Work to complete: Output every entry below exactly as it is written.

[[ Extracted material open ]]

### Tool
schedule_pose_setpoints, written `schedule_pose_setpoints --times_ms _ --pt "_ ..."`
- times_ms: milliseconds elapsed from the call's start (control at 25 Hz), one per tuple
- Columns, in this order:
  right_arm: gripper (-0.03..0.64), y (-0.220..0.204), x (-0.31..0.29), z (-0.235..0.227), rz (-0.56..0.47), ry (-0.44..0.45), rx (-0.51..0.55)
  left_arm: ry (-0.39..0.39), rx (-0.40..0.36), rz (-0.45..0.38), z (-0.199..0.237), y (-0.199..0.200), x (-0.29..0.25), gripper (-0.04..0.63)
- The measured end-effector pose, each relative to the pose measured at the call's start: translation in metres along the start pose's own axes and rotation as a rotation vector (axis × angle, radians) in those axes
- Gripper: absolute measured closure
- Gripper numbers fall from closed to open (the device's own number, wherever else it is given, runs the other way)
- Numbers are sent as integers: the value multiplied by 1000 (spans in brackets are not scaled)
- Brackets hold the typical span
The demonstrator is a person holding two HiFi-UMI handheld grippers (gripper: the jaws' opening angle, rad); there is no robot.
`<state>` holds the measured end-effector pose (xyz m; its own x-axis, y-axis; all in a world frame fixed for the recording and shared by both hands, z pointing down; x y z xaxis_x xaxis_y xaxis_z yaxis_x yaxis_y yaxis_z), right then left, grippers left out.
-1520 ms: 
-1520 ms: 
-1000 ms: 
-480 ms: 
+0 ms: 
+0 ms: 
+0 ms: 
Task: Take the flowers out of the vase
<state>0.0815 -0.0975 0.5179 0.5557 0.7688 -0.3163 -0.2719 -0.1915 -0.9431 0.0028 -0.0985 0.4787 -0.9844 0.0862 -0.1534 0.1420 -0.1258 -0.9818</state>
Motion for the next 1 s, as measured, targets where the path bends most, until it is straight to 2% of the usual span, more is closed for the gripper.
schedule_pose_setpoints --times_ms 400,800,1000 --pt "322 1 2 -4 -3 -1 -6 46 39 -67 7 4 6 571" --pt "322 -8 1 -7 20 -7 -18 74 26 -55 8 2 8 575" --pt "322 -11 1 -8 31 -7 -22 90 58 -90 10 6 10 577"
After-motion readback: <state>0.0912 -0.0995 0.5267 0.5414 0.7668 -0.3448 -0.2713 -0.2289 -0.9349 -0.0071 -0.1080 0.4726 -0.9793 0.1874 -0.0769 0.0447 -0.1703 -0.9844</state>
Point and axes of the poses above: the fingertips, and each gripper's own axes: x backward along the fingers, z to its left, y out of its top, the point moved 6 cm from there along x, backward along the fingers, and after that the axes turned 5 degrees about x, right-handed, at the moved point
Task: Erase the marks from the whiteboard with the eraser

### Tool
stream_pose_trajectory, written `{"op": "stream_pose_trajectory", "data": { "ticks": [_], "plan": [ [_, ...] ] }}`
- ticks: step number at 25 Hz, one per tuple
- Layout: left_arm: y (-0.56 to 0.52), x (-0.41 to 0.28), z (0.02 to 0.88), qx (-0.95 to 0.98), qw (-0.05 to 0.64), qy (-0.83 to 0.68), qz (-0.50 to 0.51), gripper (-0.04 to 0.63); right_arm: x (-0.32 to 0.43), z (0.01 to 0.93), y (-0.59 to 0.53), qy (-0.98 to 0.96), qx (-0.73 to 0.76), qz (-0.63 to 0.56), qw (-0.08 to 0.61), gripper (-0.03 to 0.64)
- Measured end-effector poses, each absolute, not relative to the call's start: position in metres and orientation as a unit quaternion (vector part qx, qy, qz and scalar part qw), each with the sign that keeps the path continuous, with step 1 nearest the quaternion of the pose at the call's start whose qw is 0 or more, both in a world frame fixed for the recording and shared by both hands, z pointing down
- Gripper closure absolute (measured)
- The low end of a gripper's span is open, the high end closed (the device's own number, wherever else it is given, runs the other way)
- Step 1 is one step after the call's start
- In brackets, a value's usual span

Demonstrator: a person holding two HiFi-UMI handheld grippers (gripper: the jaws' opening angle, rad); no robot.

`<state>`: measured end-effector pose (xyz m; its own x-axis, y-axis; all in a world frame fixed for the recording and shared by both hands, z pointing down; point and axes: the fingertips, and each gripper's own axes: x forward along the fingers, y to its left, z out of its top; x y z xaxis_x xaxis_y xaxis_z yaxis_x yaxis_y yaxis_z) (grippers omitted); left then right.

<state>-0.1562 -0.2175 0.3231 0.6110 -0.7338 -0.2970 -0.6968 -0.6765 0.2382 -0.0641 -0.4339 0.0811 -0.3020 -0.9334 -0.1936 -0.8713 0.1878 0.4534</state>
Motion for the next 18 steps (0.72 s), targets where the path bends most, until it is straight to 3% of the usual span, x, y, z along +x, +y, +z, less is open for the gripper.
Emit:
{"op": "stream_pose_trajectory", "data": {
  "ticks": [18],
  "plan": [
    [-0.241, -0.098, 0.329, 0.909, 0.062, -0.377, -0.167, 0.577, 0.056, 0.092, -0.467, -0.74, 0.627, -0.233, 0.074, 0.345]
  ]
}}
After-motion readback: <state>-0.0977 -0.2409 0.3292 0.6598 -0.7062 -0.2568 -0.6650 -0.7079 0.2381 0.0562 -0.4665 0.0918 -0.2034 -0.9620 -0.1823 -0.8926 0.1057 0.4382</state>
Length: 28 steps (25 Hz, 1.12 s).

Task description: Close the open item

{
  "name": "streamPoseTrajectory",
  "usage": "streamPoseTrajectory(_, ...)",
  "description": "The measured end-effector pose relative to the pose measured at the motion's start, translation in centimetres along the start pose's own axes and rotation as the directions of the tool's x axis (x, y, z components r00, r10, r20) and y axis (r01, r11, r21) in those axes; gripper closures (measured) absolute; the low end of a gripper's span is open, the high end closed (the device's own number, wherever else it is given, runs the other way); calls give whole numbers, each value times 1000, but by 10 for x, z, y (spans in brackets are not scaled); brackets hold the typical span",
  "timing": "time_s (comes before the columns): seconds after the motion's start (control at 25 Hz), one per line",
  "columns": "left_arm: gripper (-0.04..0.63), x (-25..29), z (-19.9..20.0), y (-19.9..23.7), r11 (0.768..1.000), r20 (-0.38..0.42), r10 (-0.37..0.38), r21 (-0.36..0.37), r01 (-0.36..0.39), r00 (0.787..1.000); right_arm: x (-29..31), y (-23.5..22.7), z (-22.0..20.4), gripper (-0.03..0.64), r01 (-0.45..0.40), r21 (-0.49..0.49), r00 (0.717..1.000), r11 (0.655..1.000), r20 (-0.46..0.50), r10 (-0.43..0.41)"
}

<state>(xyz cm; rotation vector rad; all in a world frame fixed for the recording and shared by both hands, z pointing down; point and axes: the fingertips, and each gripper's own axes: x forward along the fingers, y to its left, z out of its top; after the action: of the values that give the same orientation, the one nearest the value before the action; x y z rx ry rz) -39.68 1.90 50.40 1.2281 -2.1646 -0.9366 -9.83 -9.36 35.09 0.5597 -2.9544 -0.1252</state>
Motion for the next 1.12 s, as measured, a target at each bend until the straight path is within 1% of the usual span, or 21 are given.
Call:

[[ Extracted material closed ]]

Answer box:
### Tool
schedule_pose_setpoints, written `schedule_pose_setpoints --times_ms _ --pt "_ ..."`
- times_ms: milliseconds elapsed from the call's start (control at 25 Hz), one per tuple
- Columns, in this order:
  right_arm: gripper (-0.03..0.64), y (-0.220..0.204), x (-0.31..0.29), z (-0.235..0.227), rz (-0.56..0.47), ry (-0.44..0.45), rx (-0.51..0.55)
  left_arm: ry (-0.39..0.39), rx (-0.40..0.36), rz (-0.45..0.38), z (-0.199..0.237), y (-0.199..0.200), x (-0.29..0.25), gripper (-0.04..0.63)
- The measured end-effector pose, each relative to the pose measured at the call's start: translation in metres along the start pose's own axes and rotation as a rotation vector (axis × angle, radians) in those axes
- Gripper: absolute measured closure
- Gripper numbers fall from closed to open (the device's own number, wherever else it is given, runs the other way)
- Numbers are sent as integers: the value multiplied by 1000 (spans in brackets are not scaled)
- Brackets hold the typical span
The demonstrator is a person holding two HiFi-UMI handheld grippers (gripper: the jaws' opening angle, rad); there is no robot.
`<state>` holds the measured end-effector pose (xyz m; its own x-axis, y-axis; all in a world frame fixed for the recording and shared by both hands, z pointing down; x y z xaxis_x xaxis_y xaxis_z yaxis_x yaxis_y yaxis_z), right then left, grippers left out.
-1520 ms: 
-1520 ms: 
-1000 ms: 
-480 ms: 
+0 ms: 
+0 ms: 
+0 ms: 
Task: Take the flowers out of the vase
<state>0.0815 -0.0975 0.5179 0.5557 0.7688 -0.3163 -0.2719 -0.1915 -0.9431 0.0028 -0.0985 0.4787 -0.9844 0.0862 -0.1534 0.1420 -0.1258 -0.9818</state>
Motion for the next 1 s, as measured, targets where the path bends most, until it is straight to 2% of the usual span, more is closed for the gripper.
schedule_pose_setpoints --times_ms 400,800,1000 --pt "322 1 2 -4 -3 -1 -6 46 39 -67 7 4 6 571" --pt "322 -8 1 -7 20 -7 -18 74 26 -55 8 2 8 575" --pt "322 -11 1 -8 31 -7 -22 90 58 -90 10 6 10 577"
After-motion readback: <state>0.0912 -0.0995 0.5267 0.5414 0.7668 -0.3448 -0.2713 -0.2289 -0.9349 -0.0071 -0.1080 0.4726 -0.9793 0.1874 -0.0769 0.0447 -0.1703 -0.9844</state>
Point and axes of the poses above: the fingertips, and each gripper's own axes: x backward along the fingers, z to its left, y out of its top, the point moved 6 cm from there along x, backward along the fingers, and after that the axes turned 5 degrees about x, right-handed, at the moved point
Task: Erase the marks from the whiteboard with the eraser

### Tool
stream_pose_trajectory, written `{"op": "stream_pose_trajectory", "data": { "ticks": [_], "plan": [ [_, ...] ] }}`
- ticks: step number at 25 Hz, one per tuple
- Layout: left_arm: y (-0.56 to 0.52), x (-0.41 to 0.28), z (0.02 to 0.88), qx (-0.95 to 0.98), qw (-0.05 to 0.64), qy (-0.83 to 0.68), qz (-0.50 to 0.51), gripper (-0.04 to 0.63); right_arm: x (-0.32 to 0.43), z (0.01 to 0.93), y (-0.59 to 0.53), qy (-0.98 to 0.96), qx (-0.73 to 0.76), qz (-0.63 to 0.56), qw (-0.08 to 0.61), gripper (-0.03 to 0.64)
- Measured end-effector poses, each absolute, not relative to the call's start: position in metres and orientation as a unit quaternion (vector part qx, qy, qz and scalar part qw), each with the sign that keeps the path continuous, with step 1 nearest the quaternion of the pose at the call's start whose qw is 0 or more, both in a world frame fixed for the recording and shared by both hands, z pointing down
- Gripper closure absolute (measured)
- The low end of a gripper's span is open, the high end closed (the device's own number, wherever else it is given, runs the other way)
- Step 1 is one step after the call's start
- In brackets, a value's usual span

Demonstrator: a person holding two HiFi-UMI handheld grippers (gripper: the jaws' opening angle, rad); no robot.

`<state>`: measured end-effector pose (xyz m; its own x-axis, y-axis; all in a world frame fixed for the recording and shared by both hands, z pointing down; point and axes: the fingertips, and each gripper's own axes: x forward along the fingers, y to its left, z out of its top; x y z xaxis_x xaxis_y xaxis_z yaxis_x yaxis_y yaxis_z) (grippers omitted); left then right.

<state>-0.1562 -0.2175 0.3231 0.6110 -0.7338 -0.2970 -0.6968 -0.6765 0.2382 -0.0641 -0.4339 0.0811 -0.3020 -0.9334 -0.1936 -0.8713 0.1878 0.4534</state>
Motion for the next 18 steps (0.72 s), targets where the path bends most, until it is straight to 3% of the usual span, x, y, z along +x, +y, +z, less is open for the gripper.
Emit:
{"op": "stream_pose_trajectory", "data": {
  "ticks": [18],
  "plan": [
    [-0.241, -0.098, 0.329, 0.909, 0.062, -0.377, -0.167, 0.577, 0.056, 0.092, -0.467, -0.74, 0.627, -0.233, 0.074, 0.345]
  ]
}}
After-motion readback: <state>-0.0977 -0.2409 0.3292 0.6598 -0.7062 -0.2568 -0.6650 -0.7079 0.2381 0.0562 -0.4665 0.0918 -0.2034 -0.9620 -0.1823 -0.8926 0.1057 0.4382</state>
Length: 28 steps (25 Hz, 1.12 s).

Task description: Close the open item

{
  "name": "streamPoseTrajectory",
  "usage": "streamPoseTrajectory(_, ...)",
  "description": "The measured end-effector pose relative to the pose measured at the motion's start, translation in centimetres along the start pose's own axes and rotation as the directions of the tool's x axis (x, y, z components r00, r10, r20) and y axis (r01, r11, r21) in those axes; gripper closures (measured) absolute; the low end of a gripper's span is open, the high end closed (the device's own number, wherever else it is given, runs the other way); calls give whole numbers, each value times 1000, but by 10 for x, z, y (spans in brackets are not scaled); brackets hold the typical span",
  "timing": "time_s (comes before the columns): seconds after the motion's start (control at 25 Hz), one per line",
  "columns": "left_arm: gripper (-0.04..0.63), x (-25..29), z (-19.9..20.0), y (-19.9..23.7), r11 (0.768..1.000), r20 (-0.38..0.42), r10 (-0.37..0.38), r21 (-0.36..0.37), r01 (-0.36..0.39), r00 (0.787..1.000); right_arm: x (-29..31), y (-23.5..22.7), z (-22.0..20.4), gripper (-0.03..0.64), r01 (-0.45..0.40), r21 (-0.49..0.49), r00 (0.717..1.000), r11 (0.655..1.000), r20 (-0.46..0.50), r10 (-0.43..0.41)"
}

<state>(xyz cm; rotation vector rad; all in a world frame fixed for the recording and shared by both hands, z pointing down; point and axes: the fingertips, and each gripper's own axes: x forward along the fingers, y to its left, z out of its top; after the action: of the values that give the same orientation, the one nearest the value before the action; x y z rx ry rz) -39.68 1.90 50.40 1.2281 -2.1646 -0.9366 -9.83 -9.36 35.09 0.5597 -2.9544 -0.1252</state>
Motion for the next 1.12 s, as measured, a target at each bend until the straight path is within 1% of the usual span, or 21 are given.
Call:

The output given is complete.